Oscar Horrors: "Max Schreck"
Thursday, October 18, 2012 at 6:00PM
JA in Horror, Oscar Horrors, Oscars (00s), Shadow of the Vampire, Willem Dafoe, biopics, vampires
HERE LIES... The actor-or-is-he Max Schreck, brought to vivid undead-or-is-he life by Willem Dafoe in 2000's Shadow of a Vampire, nominated for Best Supporting Actor.


JA from MNPP here. When I started rewatching E. Elias Merhige's 2000 film Shadow of the Vampire the other day for the umpteenth time I was convinced that we first see Willem Dafoe's Max Schreck is when he's first being filmed by Murnau & Company - when he emerges from his deep dark tunnel, aka the hole where Murnau says he found him. I was wrong. The first time we see Schreck is a few minutes earlier when Murnau leaves a caged mink sitting outside said hole as tasty bait and Schreck's hands - white as moles, fingers long and sharp as stalactites - appear in the background and snake their way around the bars, enveloping their innocent prey.

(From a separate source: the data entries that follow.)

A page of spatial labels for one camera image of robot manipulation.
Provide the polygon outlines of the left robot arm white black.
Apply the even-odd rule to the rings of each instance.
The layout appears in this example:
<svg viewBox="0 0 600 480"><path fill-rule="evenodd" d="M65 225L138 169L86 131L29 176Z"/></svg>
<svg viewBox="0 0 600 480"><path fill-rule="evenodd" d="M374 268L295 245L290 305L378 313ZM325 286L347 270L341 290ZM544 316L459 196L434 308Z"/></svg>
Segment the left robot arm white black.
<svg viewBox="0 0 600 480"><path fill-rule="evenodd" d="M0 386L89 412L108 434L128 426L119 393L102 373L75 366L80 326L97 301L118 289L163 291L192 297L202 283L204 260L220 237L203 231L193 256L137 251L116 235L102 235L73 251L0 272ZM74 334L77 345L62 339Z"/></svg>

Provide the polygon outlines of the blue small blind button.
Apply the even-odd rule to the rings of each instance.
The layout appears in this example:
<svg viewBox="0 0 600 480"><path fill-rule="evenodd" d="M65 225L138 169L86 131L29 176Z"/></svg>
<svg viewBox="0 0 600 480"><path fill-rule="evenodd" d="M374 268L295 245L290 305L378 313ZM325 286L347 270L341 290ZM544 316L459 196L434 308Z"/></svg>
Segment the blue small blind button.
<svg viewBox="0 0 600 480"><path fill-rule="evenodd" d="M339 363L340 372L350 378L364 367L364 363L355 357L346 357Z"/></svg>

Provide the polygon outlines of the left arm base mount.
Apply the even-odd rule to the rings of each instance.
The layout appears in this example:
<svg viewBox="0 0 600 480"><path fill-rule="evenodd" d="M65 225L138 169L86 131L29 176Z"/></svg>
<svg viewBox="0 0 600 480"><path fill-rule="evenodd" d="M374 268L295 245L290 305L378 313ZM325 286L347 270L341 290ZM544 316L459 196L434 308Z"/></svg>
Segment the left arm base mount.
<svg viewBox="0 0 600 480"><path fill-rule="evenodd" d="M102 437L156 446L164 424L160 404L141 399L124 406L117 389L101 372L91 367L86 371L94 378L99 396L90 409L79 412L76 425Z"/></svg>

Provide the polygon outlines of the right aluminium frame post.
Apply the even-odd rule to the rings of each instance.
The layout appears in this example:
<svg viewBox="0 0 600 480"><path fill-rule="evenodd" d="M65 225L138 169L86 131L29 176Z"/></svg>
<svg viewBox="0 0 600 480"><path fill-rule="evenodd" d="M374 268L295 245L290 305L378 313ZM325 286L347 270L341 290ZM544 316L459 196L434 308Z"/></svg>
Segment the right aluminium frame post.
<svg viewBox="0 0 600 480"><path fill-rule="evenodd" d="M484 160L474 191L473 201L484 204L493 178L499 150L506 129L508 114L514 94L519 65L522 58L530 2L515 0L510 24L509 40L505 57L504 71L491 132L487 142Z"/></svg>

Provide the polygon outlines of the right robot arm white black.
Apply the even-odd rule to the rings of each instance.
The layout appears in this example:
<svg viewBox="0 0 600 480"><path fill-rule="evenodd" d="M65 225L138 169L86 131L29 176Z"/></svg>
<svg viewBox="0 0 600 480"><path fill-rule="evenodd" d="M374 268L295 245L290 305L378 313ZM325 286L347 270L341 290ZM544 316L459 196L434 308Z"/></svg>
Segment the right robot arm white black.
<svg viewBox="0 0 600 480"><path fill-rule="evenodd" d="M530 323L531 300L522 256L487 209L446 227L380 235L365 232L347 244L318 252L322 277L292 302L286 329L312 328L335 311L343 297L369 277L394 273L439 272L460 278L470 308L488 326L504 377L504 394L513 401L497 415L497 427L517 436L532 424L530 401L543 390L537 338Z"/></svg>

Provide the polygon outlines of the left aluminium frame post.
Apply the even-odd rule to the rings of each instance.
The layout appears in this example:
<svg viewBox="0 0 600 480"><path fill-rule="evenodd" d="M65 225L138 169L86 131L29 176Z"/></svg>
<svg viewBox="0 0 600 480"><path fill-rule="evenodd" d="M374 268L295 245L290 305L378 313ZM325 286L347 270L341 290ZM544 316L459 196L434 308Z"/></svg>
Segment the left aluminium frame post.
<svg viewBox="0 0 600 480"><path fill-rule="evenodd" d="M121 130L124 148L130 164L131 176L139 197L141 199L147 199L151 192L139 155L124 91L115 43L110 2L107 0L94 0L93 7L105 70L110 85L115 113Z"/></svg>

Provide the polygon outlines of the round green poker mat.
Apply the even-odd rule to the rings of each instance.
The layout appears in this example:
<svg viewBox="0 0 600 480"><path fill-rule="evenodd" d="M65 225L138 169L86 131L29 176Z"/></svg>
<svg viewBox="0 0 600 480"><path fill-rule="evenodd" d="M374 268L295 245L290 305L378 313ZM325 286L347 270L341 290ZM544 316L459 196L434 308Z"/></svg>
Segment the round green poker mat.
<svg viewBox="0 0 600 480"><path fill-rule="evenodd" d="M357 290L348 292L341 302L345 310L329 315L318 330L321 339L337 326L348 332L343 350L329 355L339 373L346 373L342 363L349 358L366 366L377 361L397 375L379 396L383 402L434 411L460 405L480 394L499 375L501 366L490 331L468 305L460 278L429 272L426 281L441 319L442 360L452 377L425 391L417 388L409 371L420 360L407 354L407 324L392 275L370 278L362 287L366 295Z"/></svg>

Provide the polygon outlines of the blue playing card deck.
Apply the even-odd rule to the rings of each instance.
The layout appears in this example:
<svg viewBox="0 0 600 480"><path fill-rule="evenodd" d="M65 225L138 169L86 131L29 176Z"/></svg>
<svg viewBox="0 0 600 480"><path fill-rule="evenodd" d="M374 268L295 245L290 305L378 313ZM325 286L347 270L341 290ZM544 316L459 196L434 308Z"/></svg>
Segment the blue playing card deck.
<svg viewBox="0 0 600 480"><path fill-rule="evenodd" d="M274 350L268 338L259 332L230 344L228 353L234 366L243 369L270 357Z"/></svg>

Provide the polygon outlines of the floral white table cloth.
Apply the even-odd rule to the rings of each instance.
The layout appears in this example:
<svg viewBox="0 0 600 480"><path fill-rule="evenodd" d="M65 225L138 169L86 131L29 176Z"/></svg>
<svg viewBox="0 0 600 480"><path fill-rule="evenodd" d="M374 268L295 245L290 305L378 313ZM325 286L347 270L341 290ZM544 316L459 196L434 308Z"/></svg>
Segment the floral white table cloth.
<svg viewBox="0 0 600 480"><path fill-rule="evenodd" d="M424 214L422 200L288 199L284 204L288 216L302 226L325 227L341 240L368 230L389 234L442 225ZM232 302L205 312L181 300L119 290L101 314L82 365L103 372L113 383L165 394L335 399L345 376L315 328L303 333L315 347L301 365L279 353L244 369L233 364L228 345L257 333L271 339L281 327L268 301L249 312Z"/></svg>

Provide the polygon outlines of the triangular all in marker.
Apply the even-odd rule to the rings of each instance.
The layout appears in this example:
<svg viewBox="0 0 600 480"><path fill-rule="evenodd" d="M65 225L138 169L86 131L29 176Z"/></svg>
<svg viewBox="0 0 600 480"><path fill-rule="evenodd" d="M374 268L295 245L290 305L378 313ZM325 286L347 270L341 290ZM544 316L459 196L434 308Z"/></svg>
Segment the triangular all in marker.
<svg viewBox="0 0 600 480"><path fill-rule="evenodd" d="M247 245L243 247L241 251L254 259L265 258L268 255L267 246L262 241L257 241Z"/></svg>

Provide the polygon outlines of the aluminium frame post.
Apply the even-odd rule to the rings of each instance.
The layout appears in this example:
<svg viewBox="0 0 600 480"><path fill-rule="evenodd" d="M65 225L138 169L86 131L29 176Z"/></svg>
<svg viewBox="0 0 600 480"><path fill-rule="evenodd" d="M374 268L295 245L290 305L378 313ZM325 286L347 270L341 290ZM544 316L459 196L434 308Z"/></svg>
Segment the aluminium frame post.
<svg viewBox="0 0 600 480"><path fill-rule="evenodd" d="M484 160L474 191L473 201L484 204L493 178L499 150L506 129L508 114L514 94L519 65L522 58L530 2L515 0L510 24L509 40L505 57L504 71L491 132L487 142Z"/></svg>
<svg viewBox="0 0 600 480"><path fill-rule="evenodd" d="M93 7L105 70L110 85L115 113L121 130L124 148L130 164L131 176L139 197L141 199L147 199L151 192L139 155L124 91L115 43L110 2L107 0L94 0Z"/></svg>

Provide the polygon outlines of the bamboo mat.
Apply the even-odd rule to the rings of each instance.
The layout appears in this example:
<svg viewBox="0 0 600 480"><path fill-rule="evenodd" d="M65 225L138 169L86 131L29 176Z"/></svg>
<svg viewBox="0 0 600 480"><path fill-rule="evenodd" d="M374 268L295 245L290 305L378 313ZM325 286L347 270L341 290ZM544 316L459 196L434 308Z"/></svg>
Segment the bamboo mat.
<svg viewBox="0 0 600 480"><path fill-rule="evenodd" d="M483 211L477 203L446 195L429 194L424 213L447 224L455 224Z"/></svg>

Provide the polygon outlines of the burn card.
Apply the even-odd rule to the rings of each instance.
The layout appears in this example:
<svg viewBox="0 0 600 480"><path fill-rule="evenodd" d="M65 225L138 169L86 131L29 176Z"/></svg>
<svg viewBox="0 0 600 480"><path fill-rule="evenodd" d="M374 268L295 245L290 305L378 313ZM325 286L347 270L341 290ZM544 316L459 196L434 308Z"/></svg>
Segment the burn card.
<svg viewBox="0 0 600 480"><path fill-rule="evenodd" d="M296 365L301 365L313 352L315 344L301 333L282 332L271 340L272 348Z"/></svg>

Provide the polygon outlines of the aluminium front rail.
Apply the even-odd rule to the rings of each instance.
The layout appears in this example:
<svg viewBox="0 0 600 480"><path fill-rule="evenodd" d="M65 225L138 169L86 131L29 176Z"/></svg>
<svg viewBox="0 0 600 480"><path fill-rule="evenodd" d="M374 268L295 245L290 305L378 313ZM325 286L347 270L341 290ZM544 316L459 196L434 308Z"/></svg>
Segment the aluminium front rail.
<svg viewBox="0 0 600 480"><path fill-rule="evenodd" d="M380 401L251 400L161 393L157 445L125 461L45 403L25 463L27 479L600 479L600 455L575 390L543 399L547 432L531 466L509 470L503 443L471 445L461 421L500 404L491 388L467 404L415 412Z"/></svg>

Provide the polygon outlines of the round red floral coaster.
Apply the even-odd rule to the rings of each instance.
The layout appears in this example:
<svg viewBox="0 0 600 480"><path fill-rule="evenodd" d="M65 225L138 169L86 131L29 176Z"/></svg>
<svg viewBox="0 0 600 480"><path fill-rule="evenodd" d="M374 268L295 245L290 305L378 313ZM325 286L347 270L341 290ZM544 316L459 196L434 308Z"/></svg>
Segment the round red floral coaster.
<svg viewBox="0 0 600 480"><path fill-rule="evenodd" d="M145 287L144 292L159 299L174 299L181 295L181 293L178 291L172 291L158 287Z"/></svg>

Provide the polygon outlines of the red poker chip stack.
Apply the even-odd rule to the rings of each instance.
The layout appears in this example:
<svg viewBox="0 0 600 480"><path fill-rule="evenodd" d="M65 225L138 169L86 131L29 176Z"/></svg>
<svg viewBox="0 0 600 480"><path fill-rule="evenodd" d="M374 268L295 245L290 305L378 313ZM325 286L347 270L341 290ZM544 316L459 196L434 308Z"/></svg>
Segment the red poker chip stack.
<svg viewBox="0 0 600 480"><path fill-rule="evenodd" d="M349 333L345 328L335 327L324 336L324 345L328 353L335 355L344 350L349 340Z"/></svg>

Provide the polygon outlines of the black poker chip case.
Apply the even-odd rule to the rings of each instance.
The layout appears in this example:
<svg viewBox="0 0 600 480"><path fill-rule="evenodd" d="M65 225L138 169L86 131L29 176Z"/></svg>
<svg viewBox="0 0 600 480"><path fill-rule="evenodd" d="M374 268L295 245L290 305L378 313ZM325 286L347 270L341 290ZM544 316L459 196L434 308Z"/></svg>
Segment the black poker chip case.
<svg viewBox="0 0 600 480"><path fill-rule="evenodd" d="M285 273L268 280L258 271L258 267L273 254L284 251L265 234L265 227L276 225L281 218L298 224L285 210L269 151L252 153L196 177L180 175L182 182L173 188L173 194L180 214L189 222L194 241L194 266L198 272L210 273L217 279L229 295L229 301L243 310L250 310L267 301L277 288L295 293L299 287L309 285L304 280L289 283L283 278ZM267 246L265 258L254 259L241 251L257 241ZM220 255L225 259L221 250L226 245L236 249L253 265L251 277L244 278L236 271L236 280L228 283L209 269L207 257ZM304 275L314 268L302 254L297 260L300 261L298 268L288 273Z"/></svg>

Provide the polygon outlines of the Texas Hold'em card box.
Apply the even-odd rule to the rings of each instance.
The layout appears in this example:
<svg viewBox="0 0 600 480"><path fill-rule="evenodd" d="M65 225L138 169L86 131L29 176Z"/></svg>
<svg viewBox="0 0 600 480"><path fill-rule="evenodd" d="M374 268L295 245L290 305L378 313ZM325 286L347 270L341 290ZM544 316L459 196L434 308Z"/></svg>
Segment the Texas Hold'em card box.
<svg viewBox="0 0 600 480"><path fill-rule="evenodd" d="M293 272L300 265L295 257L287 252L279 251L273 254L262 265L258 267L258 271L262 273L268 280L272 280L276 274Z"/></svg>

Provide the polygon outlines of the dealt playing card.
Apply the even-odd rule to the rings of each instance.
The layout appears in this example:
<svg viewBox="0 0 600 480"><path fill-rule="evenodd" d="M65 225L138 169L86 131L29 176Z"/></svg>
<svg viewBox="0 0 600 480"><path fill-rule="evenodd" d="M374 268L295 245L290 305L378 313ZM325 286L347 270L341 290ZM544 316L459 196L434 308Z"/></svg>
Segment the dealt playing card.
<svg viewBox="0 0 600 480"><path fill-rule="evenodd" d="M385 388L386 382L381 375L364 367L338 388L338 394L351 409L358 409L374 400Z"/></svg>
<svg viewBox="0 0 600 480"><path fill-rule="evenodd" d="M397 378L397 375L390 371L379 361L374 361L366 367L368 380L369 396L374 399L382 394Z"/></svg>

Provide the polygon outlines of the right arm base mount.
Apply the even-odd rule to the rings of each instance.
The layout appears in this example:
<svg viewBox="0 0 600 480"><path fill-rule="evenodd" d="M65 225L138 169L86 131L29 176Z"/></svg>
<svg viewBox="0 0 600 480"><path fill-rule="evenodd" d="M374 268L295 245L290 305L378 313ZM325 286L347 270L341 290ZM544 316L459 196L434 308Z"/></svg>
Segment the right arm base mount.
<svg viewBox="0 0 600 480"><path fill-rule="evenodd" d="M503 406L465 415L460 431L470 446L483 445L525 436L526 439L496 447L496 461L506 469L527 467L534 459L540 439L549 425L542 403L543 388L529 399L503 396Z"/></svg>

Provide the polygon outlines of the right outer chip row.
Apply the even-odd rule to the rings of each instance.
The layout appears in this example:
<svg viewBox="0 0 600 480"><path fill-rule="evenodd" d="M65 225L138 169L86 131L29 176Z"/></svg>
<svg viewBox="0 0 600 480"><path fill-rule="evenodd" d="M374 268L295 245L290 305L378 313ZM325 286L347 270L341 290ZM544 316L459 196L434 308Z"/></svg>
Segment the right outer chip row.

Now I'm not one to talk about how an actor uses their hands - it makes me feel like Guy Woodhouse telling Roman Castavet about that "kind of an... involuntary reach" - but Dafoe's performance demands it...

His hands, what he does with them, play an enormous role in what makes his take on the Nosferatu so special, and its telling that its their entrance first. Indeed we'll see this motif repeated several times (often in shots borrowed straight from Murnau's original film) - those fingers, so so very thin and long, are first only shadows, like the branches of a tree, which then move into frame, trembling ever so slightly with purpose, toward their intention.

They echo the fanning shadows of the film's art-deco opening credits - sharp and dark and at sinister angles, less like rays of sunlight pouring down from heaven than like light pouring up from under the dirt.

I'd say what sets Dafoe apart from the earlier classic incarnations that he's up against - the real Schreck, Klaus Kinski in Werner Herzog's film (and let's not forget to give a little love to Reggie Nalder in Salem's Lot) - is how funny he makes Max. Presumably taking his cues from the hilarious fang-in-cheek dialogue that writer Steven Katz gave him ("I feed like an old man pees - sometimes all at once, sometimes drop by drop."), Dafoe extends the comedy straight out to the nail-sharp tips of those limbs.

The way he cups his hand and rubs those fingernails together when thinking as if trying to start a fire; the dramatic posturing when flummoxed that's straight out of a Looney Tunes cartoon - he knows half his battle in freaking us out is done thanks to the look of him (in the contest of What's Scariest, you name fifty more elaborately designed horror movie monsters and I will just point to the Nosferatu and I will win) so he works on giving Max this entirely new yet entirely pitch-black angle, and with it Dafoe owns a role that might've made a lesser actor crumble.

That's not to say Schreck's a buffoon - when it comes time to scare, watch out. The head tilts back, the eyes bulge outward and up, and a smile - a crazed drooling rat-fanged grimace of wild glee - gets the job done and then some.